Summary
This review examines soil carbon sequestration and biochar as negative emissions technologies (NETs) for climate stabilisation, comparing their potential and constraints against alternative NETs including direct air capture, enhanced weathering, bioenergy with carbon capture and storage, and afforestation. The analysis indicates that soil carbon sequestration and biochar each offer useful negative emissions potential of approximately 0.7 GtCeq yr⁻¹ with potentially lower impacts on land, water, nutrients, albedo and cost than many competing NETs, though implementation is constrained by sink saturation and reversibility issues for soil carbon sequestration.

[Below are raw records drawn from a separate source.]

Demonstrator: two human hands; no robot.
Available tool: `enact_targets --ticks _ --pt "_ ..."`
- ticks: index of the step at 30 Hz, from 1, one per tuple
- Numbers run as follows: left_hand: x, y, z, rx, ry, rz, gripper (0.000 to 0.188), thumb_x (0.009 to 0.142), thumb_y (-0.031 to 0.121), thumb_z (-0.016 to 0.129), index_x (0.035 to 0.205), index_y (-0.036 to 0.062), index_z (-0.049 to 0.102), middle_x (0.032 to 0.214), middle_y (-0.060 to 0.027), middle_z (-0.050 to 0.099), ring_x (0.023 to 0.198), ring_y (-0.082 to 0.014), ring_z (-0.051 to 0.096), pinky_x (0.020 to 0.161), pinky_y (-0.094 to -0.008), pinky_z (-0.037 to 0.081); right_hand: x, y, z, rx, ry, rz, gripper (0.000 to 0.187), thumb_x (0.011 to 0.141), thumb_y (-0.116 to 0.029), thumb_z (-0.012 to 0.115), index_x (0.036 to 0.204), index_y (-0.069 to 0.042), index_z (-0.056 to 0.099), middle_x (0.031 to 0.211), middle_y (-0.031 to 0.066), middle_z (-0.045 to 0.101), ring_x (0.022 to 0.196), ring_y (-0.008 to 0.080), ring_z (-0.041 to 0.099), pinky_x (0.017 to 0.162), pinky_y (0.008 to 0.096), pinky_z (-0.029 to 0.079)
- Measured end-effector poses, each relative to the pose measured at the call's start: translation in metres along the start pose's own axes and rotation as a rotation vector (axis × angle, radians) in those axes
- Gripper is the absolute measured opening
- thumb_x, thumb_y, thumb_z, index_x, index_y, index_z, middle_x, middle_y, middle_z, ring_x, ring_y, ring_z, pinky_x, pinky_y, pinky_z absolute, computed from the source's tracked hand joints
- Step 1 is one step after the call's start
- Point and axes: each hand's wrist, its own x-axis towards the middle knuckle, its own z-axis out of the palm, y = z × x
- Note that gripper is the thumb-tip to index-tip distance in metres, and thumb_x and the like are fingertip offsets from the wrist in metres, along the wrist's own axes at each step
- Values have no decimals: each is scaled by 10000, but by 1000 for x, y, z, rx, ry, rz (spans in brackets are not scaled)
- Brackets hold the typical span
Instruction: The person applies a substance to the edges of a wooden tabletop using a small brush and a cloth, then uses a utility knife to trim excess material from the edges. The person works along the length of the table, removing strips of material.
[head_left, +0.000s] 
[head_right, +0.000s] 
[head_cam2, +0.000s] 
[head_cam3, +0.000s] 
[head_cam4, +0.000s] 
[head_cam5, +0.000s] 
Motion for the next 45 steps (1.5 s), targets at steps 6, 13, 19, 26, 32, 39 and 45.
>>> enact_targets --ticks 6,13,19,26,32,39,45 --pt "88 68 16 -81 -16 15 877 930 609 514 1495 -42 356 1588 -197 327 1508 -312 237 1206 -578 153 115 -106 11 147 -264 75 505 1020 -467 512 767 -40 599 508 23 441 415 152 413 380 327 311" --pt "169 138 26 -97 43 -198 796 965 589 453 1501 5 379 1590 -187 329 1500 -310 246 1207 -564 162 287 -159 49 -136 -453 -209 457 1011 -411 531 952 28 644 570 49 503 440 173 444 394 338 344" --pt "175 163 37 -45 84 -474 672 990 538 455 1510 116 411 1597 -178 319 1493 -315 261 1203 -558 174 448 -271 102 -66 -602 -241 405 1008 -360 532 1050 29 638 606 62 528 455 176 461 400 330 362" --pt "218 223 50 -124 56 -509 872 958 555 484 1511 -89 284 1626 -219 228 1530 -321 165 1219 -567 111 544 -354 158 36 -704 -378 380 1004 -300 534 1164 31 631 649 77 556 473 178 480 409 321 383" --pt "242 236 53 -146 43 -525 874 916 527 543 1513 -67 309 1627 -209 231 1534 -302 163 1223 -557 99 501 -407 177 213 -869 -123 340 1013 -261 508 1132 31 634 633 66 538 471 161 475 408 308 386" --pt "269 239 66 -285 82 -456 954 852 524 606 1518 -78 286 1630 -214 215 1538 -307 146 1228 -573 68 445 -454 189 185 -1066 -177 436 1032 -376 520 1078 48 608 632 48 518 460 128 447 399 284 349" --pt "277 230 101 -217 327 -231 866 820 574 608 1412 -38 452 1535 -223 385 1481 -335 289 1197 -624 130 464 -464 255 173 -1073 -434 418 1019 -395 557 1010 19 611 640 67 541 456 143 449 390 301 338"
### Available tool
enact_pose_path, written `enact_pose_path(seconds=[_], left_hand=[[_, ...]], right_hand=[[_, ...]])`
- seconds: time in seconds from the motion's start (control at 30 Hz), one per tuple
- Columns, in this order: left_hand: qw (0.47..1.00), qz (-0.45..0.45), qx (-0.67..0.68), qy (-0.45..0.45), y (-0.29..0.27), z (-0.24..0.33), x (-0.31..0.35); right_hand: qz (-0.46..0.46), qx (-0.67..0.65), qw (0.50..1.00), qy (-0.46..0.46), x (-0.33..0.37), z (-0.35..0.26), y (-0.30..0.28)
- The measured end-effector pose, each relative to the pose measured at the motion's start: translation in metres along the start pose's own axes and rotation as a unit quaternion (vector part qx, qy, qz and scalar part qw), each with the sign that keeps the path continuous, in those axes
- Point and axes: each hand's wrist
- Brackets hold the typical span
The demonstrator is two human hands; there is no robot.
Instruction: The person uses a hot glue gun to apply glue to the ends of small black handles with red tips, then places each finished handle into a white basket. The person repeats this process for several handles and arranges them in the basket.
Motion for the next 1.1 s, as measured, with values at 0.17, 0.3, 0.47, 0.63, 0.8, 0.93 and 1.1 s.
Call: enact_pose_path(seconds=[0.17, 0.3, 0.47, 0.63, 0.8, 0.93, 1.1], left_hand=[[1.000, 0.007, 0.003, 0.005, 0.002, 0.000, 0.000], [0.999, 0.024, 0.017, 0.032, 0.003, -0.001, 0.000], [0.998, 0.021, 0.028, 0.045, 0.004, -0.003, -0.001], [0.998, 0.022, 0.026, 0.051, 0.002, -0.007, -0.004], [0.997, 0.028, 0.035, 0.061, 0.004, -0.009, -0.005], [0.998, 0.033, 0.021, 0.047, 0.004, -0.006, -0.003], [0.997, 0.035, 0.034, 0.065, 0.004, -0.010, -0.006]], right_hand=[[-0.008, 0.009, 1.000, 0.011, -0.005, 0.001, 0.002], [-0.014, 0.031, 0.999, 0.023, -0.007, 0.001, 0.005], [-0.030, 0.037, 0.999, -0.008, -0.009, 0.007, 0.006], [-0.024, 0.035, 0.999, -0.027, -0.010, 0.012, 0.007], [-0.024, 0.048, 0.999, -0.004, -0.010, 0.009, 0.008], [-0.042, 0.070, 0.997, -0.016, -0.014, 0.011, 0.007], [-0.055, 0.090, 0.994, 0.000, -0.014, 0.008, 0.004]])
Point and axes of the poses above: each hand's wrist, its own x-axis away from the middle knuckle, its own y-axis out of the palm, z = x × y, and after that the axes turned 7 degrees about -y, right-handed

The author concludes that integrated assessment models should incorporate soil carbon sequestration and biochar options to allow more comprehensive climate stabilisation scenario exploration.
UK applicability
The findings are relevant to UK climate policy and farming practice, particularly given existing government targets for carbon sequestration and net-zero commitments. However, UK-specific constraints around available land area, water availability and the reversibility of soil carbon gains would require further contextualisation before application to national emission reduction scenarios.
Key measures
Negative emissions potential (GtCeq yr⁻¹); comparative assessment of land use, water use, nutrient impacts, albedo effects, energy requirements and cost across multiple negative emissions technologies
Outcomes reported
The study assessed the negative emissions potential of soil carbon sequestration and biochar addition, estimating each at 0.7 GtCeq yr⁻¹, and evaluated their global impacts on land use, water, nutrients, albedo, energy requirements and implementation cost.